Exercise:
Report the count of lines below in which the string "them" occurs; include nothing else.

[Dataset excerpts]
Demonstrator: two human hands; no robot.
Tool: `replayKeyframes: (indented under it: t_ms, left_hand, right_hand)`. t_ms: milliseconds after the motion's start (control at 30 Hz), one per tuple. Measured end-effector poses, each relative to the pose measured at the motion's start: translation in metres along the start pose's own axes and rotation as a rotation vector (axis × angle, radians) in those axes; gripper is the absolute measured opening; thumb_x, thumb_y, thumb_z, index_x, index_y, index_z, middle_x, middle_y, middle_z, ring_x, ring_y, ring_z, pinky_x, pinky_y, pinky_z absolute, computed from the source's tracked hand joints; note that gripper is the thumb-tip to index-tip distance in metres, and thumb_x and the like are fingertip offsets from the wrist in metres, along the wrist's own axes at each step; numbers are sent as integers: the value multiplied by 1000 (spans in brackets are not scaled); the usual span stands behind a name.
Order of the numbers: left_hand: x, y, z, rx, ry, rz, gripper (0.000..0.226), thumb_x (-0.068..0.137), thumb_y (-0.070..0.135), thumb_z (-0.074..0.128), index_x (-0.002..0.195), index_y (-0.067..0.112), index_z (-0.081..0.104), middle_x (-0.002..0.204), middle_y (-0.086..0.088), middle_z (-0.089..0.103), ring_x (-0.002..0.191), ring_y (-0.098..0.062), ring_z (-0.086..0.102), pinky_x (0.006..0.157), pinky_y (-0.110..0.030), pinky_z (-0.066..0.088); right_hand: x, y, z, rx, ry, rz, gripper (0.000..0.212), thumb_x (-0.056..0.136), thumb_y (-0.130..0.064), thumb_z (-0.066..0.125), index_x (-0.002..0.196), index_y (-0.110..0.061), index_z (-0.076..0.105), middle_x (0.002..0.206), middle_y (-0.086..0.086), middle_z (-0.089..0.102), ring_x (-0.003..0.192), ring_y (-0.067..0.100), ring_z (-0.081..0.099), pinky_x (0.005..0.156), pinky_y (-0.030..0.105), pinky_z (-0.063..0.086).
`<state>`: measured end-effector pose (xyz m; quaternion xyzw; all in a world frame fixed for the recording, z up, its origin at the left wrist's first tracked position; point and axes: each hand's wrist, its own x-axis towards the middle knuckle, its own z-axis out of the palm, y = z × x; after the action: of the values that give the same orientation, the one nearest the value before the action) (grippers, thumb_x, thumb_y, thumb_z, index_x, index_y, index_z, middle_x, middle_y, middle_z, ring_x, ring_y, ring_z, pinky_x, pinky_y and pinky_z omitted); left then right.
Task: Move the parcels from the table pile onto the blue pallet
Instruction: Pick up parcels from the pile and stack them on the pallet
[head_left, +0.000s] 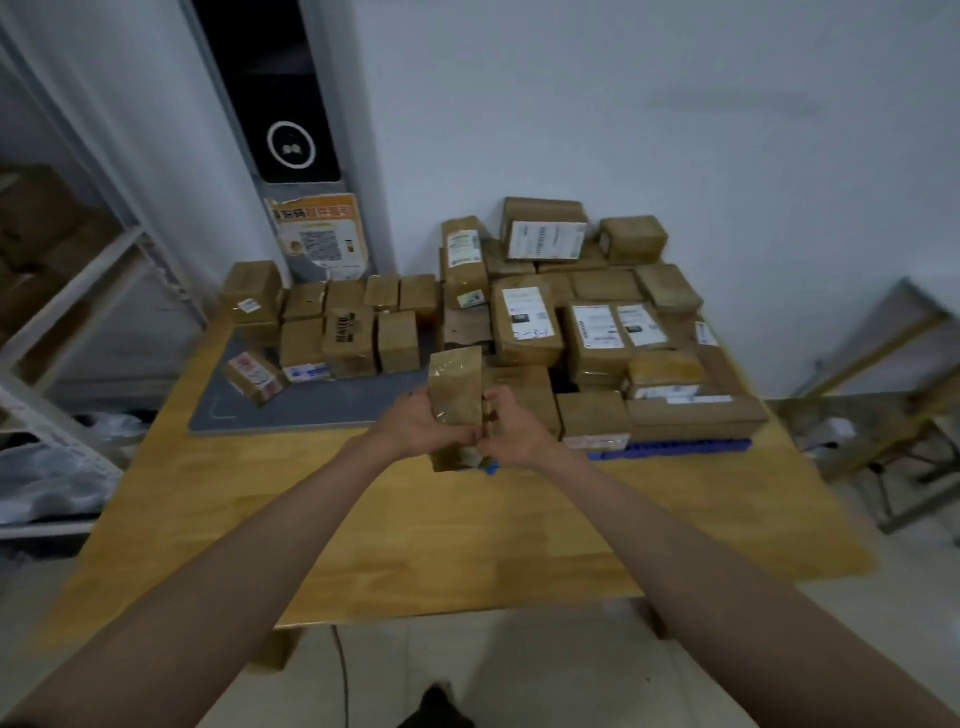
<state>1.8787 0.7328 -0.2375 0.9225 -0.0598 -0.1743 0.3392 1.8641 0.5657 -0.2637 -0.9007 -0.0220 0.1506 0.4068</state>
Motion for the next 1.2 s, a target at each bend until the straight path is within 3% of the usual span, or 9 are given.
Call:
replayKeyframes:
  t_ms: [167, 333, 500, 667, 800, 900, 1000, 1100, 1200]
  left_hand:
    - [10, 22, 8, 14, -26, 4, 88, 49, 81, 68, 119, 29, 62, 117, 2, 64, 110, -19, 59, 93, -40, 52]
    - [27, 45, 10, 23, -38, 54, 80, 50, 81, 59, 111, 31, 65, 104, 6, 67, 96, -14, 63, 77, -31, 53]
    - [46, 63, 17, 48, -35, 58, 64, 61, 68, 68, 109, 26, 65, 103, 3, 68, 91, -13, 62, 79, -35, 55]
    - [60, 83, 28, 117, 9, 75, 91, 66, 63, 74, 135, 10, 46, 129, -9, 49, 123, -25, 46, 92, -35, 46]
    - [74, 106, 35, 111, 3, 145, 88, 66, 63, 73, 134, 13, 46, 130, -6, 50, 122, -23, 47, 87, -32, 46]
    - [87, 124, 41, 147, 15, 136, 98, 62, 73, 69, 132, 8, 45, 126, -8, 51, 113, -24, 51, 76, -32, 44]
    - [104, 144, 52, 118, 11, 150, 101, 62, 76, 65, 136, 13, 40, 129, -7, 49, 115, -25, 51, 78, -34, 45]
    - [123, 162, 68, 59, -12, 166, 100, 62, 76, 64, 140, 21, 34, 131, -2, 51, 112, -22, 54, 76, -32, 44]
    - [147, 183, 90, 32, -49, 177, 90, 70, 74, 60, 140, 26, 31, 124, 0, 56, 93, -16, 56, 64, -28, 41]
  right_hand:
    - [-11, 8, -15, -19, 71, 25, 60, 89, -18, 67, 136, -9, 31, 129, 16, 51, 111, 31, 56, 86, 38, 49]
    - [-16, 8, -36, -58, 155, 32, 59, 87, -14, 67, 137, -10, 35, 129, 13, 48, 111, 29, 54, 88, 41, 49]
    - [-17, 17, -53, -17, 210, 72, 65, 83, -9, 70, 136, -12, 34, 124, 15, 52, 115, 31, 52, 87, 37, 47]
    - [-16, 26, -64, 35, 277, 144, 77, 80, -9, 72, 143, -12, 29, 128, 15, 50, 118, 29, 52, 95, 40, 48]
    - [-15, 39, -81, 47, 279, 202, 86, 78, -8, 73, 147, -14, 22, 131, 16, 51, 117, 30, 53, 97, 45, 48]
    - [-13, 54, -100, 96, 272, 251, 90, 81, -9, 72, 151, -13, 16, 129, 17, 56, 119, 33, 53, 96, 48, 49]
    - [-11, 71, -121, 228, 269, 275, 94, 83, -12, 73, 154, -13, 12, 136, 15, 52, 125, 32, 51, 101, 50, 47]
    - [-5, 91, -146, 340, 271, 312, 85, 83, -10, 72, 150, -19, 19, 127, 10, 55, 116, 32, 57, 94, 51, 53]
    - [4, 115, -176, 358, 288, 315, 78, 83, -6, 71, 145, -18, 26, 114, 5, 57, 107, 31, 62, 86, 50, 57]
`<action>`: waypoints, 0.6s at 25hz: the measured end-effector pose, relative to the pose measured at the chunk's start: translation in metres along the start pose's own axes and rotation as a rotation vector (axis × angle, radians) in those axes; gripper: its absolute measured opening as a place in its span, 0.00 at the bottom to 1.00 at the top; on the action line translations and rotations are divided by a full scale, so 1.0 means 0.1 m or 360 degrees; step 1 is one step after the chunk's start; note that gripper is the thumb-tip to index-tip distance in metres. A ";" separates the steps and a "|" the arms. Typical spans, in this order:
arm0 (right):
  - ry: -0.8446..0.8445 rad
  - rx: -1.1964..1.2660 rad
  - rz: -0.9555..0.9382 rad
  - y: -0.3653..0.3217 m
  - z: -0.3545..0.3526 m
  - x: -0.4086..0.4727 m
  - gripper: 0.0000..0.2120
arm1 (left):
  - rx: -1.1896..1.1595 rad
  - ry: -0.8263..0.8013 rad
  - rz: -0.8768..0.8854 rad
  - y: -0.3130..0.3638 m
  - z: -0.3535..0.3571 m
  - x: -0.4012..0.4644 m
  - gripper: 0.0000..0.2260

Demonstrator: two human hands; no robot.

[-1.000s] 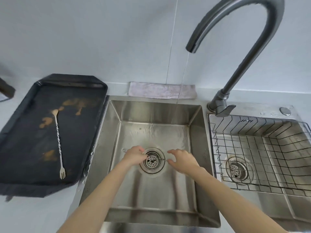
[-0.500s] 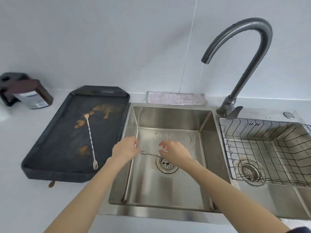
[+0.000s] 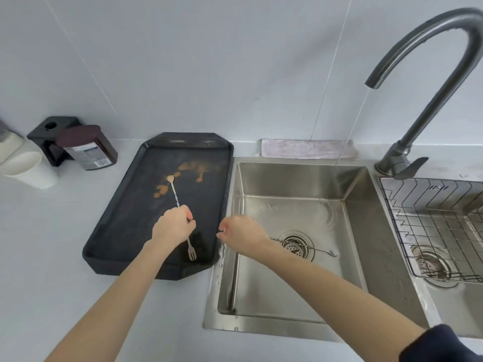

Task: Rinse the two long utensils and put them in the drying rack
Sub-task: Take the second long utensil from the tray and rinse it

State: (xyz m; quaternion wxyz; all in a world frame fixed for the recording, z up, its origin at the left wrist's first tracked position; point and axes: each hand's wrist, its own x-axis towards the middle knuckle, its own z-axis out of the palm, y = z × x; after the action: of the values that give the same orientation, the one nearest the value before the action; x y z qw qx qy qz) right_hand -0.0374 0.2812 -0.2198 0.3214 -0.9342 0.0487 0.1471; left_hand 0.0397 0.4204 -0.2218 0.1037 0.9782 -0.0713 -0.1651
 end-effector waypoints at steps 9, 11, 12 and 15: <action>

Answer to this task:
2